Mais ce modèle pavillonnaire pose problème :
- isolation souvent catastrophique
- inadapté au vieillissement
- dépendance à la voiture
- coût de rénovation disproportionné
6. Suroccupation : le thermomètre de la crise sociale
9,1 % des résidences principales sont suroccupées.
Où ?
- Paris intra-muros
- Marseille, Lille, Lyon
- Outre-mer (explosion en Guyane et Réunion)
- Littoral méditerranéen
- Centres anciens paupérisés du Nord
C’est l’indicateur le plus brutal :
– familles contraintes de vivre à 4 dans 20 m²
– étudiants dormant en colocation forcée
– travailleurs précaires sans autre option
7. Vacance : là où les logements manquent… et là où ils sont abandonnés
Vacance faible = marchés tendus
Métropoles, zones touristiques, littoraux, villes dynamiques.

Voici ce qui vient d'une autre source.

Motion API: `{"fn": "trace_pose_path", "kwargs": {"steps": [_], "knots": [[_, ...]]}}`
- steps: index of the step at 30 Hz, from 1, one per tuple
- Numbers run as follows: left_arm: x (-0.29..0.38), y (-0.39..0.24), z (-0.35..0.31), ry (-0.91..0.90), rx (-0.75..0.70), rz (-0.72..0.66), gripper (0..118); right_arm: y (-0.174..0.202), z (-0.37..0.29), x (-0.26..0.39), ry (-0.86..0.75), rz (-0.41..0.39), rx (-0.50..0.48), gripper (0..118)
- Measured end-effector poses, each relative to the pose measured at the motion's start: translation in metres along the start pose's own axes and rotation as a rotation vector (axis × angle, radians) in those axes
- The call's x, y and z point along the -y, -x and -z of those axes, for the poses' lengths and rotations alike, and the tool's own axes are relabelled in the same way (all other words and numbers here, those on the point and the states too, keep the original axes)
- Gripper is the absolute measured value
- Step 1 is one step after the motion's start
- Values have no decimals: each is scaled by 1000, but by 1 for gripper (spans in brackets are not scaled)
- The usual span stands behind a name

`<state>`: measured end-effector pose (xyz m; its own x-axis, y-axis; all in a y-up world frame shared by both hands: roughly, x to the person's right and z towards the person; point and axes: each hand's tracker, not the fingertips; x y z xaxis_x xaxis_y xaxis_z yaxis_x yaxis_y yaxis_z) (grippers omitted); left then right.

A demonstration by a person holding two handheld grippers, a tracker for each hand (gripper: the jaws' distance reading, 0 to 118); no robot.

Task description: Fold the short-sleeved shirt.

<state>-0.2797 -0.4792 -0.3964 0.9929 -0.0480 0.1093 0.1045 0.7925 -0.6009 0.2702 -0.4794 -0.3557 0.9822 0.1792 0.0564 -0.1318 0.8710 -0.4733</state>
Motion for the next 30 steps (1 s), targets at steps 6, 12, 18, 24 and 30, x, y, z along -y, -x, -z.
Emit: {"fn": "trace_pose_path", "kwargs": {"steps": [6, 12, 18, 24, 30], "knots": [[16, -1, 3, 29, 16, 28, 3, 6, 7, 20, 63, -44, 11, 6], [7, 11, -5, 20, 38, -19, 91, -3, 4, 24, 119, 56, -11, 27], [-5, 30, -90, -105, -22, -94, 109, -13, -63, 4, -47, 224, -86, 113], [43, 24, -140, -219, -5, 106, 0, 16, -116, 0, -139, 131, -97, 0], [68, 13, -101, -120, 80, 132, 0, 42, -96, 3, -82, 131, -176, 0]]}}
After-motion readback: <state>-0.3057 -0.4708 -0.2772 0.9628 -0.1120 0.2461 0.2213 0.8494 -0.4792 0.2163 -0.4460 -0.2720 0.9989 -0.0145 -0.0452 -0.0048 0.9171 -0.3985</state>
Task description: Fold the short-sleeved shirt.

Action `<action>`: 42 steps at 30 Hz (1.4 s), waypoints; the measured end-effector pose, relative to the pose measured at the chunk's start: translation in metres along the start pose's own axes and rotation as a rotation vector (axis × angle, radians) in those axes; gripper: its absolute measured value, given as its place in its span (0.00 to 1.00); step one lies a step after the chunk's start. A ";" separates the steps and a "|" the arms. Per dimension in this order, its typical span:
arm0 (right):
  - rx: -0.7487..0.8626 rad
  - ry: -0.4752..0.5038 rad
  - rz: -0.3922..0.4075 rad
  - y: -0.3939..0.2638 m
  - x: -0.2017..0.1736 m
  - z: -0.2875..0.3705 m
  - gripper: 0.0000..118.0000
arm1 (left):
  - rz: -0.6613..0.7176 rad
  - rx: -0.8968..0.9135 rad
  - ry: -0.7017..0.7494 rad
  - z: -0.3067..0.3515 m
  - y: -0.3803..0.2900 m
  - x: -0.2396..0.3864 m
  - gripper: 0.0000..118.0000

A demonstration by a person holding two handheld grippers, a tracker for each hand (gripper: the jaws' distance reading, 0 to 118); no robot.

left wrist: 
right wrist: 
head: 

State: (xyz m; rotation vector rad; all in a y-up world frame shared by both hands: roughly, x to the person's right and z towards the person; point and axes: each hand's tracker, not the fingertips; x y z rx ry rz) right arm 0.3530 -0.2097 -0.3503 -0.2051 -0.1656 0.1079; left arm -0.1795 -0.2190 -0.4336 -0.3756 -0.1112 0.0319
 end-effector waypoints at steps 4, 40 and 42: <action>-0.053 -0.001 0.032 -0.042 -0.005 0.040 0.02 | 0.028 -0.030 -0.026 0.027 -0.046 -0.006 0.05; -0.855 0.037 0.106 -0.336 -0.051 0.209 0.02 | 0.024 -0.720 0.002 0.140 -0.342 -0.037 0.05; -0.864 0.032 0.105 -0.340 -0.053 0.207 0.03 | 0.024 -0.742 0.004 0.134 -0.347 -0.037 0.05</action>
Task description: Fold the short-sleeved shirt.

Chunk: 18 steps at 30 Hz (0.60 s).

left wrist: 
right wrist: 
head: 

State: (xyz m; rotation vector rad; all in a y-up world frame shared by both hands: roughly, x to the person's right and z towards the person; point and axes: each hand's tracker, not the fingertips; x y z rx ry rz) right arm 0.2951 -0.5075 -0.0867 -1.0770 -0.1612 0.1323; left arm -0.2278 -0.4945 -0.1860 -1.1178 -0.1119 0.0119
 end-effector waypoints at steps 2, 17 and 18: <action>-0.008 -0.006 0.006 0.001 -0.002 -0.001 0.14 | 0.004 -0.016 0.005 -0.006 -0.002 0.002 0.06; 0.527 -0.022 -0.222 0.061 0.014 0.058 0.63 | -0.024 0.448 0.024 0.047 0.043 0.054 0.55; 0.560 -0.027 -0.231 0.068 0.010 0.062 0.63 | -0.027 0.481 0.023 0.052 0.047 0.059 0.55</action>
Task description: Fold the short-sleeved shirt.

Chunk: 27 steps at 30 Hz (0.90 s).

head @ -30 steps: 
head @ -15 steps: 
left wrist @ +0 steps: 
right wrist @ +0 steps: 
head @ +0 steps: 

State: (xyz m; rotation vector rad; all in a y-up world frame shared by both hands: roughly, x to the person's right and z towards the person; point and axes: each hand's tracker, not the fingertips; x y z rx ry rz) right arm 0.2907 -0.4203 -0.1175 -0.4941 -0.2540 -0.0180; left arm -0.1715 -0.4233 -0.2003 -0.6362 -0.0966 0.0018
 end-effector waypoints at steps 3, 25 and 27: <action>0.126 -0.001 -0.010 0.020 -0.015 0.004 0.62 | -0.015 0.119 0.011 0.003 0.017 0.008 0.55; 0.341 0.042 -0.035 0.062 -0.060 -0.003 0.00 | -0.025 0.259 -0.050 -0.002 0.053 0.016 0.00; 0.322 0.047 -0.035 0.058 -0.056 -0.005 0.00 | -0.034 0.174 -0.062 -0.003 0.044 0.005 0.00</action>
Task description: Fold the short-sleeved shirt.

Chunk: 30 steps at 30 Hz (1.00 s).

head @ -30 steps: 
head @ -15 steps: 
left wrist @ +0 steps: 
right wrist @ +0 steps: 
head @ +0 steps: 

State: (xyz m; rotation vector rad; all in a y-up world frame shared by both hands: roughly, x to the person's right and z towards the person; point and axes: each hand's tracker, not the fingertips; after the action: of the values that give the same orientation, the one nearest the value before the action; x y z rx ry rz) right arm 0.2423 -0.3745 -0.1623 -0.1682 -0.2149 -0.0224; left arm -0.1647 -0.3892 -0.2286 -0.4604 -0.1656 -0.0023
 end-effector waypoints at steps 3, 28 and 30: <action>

Vacance élevée = territoires en déclin
Notamment :
- diagonale du vide
- centres anciens dégradés du Nord-Est
- outre-mer (hors Réunion)
Attention :
– Un logement vacant ? un logement disponible
Souvent il est :
- insalubre
- trop cher à rénover
- mal situé
- bloqué juridiquement (indivisions, successions)
8. Vieillissement : la vague qui va submerger le logement français
– 20,8 % des Français ont plus de 65 ans.
Atlas_20251206_web
Et la répartition est explosive :
- Littoraux : plus de 40 % dans certaines communes (Royan)
- Bretagne rurale
- Creuse, Corrèze
- Sud-Ouest
- Corse
Pendant que :
- Guyane, Réunion
- grandes métropoles
restent jeunes.
La vague grise va redessiner les marchés immobiliers.
Le problème ?
La majorité des seniors vivent dans :
- des logements trop grands
- peu adaptés
- énergivores
- loin des services
9. Risques climatiques : vers une France qui ne pourra plus habiter certains territoires
Inondations
Arc atlantique, vallée du Rhône, littoral méditerranéen, Île-de-France.
Sécheresse
Centre, Sud-Ouest, Bassin parisien (argiles).
Fissures dans des centaines de milliers de maisons.
Mouvements de terrain
Massifs montagneux, anciennes zones minières.
Vagues de chaleur
Les projections 2050 montrent des zones à +65 nuits chaudes par an :
- Méditerranée
- Rhône
- Toulouse
- Alsace
Conclusion climatique :
Le logement devra être conçu comme une infrastructure de survie.
10. Le grand enseignement de l’Atlas : une politique nationale unique ne peut plus fonctionner
L’Atlas le montre clairement :
– la crise du logement française n’est pas une crise,
– c’est 20 crises différentes selon les territoires.
Dans les métropoles :
- pénurie
- loyers hors de contrôle
- suroccupation
- construction étouffée
Dans le rural :
- vacance
- logements inadaptés
- vieillissement massif
- difficultés de rénovation
Dans les littoraux et zones touristiques :
- explosion du parc secondaire
- éviction des habitants permanents
- flambée des prix
Dans l’outre-mer :
- insuffisance structurelle du parc
- suroccupation massive
- foncier contraint
Ce que l’Atlas dit aux décideurs : “Agissez au scalpel, pas au marteau”
L’Atlas propose en filigrane 5 recommandations :
1. Adapter les politiques logement commune par commune
2. Accélérer la rénovation énergétique, surtout dans le Nord-Est et le rural
3. Produire du logement abordable dans les zones tendues
4. Anticiper le vieillissement avec un plan massif de logements adaptés
5. Reconstruire un urbanisme résilient face aux vagues de chaleur et inondations
Le message est clair :
Le logement n’est pas seulement un sujet social : c’est l’avenir de la cohésion territoriale.